● **About this task**: All the entries need to be quoted exactly, apart from the pictures, which you should drop.

[Items from a dataset]

* * * * * * * * *

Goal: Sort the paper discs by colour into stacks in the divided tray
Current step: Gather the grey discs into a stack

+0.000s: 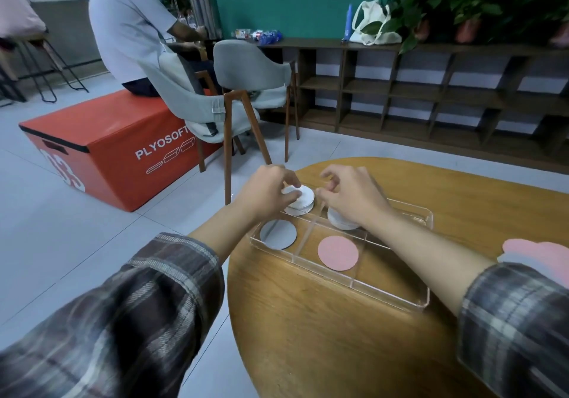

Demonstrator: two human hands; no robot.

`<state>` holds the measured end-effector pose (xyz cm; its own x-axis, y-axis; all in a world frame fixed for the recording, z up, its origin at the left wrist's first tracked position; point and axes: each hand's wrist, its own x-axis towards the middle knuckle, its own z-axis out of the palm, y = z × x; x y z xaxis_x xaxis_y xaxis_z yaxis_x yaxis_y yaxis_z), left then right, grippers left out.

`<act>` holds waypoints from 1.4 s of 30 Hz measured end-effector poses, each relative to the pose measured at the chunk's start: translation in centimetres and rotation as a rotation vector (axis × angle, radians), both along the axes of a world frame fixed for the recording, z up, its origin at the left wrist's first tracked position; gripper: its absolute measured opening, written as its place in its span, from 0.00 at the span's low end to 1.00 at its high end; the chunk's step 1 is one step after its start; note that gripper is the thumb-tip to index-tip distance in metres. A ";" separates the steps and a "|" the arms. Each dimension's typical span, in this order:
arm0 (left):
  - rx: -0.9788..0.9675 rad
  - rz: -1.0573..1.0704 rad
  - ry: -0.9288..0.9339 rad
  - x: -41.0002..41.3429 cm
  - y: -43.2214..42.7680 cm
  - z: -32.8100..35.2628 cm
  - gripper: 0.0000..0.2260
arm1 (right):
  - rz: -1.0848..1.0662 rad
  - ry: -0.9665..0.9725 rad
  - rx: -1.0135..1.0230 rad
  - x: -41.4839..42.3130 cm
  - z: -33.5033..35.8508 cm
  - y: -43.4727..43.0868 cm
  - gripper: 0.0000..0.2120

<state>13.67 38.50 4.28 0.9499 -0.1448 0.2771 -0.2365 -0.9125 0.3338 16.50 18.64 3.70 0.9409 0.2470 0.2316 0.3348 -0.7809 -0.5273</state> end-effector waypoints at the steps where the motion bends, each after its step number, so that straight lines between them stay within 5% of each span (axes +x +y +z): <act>1: -0.007 -0.030 0.001 -0.4 -0.7 0.7 0.10 | 0.000 -0.007 0.033 -0.7 0.4 -1.1 0.15; 16: 0.000 -0.419 -0.013 -6.6 -20.1 4.5 0.16 | -0.169 -0.120 0.193 -12.6 0.1 -23.8 0.15; 26: 0.146 -0.544 0.157 -8.3 -31.7 -0.9 0.22 | -0.207 -0.042 0.165 -18.5 -3.5 -33.7 0.14; 35: -0.055 -0.616 0.162 -9.9 -34.3 -5.6 0.29 | -0.214 -0.213 0.129 -20.2 -6.5 -35.8 0.15; 42: -0.259 -0.603 0.087 -10.1 -34.1 -7.3 0.21 | -0.200 -0.242 0.169 -19.5 -6.6 -35.6 0.14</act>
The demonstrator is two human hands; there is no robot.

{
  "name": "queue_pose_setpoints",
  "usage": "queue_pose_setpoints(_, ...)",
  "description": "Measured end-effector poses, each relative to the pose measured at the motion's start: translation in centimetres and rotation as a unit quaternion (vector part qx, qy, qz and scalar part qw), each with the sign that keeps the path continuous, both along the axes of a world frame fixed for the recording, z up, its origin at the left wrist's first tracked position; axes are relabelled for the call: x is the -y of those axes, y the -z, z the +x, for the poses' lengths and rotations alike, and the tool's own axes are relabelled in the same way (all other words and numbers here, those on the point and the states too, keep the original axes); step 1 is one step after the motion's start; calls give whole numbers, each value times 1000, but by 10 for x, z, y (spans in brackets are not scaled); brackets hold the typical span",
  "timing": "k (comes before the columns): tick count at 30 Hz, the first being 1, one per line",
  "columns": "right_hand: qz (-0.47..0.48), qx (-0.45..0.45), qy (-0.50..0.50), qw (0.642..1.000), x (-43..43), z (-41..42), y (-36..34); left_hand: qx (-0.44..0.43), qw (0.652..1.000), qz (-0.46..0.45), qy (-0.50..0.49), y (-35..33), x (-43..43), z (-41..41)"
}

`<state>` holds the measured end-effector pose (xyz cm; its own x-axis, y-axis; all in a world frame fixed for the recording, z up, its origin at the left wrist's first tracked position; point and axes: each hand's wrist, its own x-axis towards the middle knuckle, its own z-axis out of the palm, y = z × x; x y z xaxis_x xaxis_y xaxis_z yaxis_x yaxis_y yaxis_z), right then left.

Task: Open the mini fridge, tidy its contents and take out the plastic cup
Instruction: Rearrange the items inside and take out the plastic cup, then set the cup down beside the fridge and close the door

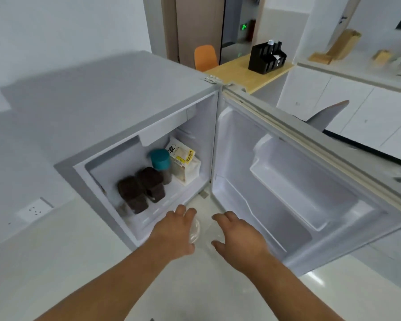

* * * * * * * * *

● **Problem solution**:
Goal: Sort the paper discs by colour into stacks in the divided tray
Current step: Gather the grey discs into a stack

+0.000s: 

Demonstrator: two human hands; no robot.

`<state>` holds the measured end-effector pose (xyz cm; its own x-axis, y-axis; all in a world frame fixed for the recording, z up, its origin at the left wrist's first tracked position; point and axes: each hand's wrist, its own x-axis towards the middle knuckle, its own z-axis out of the palm, y = z × x; x y z xaxis_x xaxis_y xaxis_z yaxis_x yaxis_y yaxis_z), left then right, grippers left out.

`<act>` holds waypoints from 1.4 s of 30 Hz measured end-effector poses, each relative to the pose measured at the chunk's start: translation in centimetres and rotation as a rotation vector (axis × angle, radians), both along the axes of a world frame fixed for the recording, z up, its origin at the left wrist's first tracked position; gripper: its absolute measured opening, written as its place in its span, from 0.00 at the span's low end to 1.00 at its high end; the chunk's step 1 is one step after its start; note that gripper is the thumb-tip to index-tip distance in metres. A ";" separates the steps and a "|" the arms. Each dimension's typical span, in this order:
arm0 (left):
  - rx: -0.9788..0.9675 rad
  - rz: -1.0573..1.0704 rad
  - ry: -0.9288..0.9339 rad
  - x: -41.0002..41.3429 cm
  - y: -43.2214..42.7680 cm
  - z: -32.8100..35.2628 cm
  - gripper: 0.0000..0.2260
arm1 (right):
  - rz: -1.0848..1.0662 rad
  - ry: -0.9665..0.9725 rad
  - rx: -1.0135..1.0230 rad
  - x: -41.4839..42.3130 cm
  - z: -33.5033..35.8508 cm
  - y: -43.4727..43.0868 cm
  - gripper: 0.0000..0.2120

<state>13.67 38.50 4.28 0.9499 -0.1448 0.2771 -0.2365 -0.9125 0.3338 16.50 18.64 3.70 0.9409 0.2470 0.2316 0.3348 -0.7809 -0.5273</state> end-effector waypoints at the steps where the motion bends, each after its step number, so that straight lines between them stay within 5% of each span (axes +x +y +z): <act>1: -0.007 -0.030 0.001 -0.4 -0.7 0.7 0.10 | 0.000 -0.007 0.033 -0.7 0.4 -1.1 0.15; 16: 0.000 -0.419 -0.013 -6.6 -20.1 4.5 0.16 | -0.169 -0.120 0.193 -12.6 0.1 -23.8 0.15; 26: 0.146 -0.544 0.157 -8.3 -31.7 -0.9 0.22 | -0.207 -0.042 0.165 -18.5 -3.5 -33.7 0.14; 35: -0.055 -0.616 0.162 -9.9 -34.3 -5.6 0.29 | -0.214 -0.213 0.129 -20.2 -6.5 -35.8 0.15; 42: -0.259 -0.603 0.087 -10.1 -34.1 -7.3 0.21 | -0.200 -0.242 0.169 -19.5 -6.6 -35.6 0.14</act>
The demonstrator is two human hands; there is no robot.

{
  "name": "queue_pose_setpoints",
  "usage": "queue_pose_setpoints(_, ...)",
  "description": "Measured end-effector poses, each relative to the pose measured at the motion's start: translation in centimetres and rotation as a unit quaternion (vector part qx, qy, qz and scalar part qw), each with the sign that keeps the path continuous, both along the axes of a world frame fixed for the recording, z up, its origin at the left wrist's first tracked position; axes are relabelled for the call: x is the -y of those axes, y the -z, z the +x, for the poses' lengths and rotations alike, and the tool's own axes are relabelled in the same way (all other words and numbers here, those on the point and the states too, keep the original axes); step 1 is one step after the motion's start; calls give whole numbers, each value times 1000, but by 10 for x, z, y (spans in brackets are not scaled); brackets hold the typical span",
  "timing": "k (comes before the columns): tick count at 30 Hz, the first being 1, one per line",
  "columns": "right_hand: qz (-0.47..0.48), qx (-0.45..0.45), qy (-0.50..0.50), qw (0.642..1.000), x (-43..43), z (-41..42), y (-36..34); left_hand: qx (-0.44..0.43), qw (0.652..1.000), qz (-0.46..0.45), qy (-0.50..0.49), y (-35..33), x (-43..43), z (-41..41)"
}

`<state>` holds the measured end-effector pose (xyz cm; its own x-axis, y-axis; all in a world frame fixed for the recording, z up, its origin at the left wrist's first tracked position; point and axes: each hand's wrist, its own x-axis towards the middle knuckle, its own z-axis out of the palm, y = z × x; x y z xaxis_x xaxis_y xaxis_z yaxis_x yaxis_y yaxis_z), right then left.

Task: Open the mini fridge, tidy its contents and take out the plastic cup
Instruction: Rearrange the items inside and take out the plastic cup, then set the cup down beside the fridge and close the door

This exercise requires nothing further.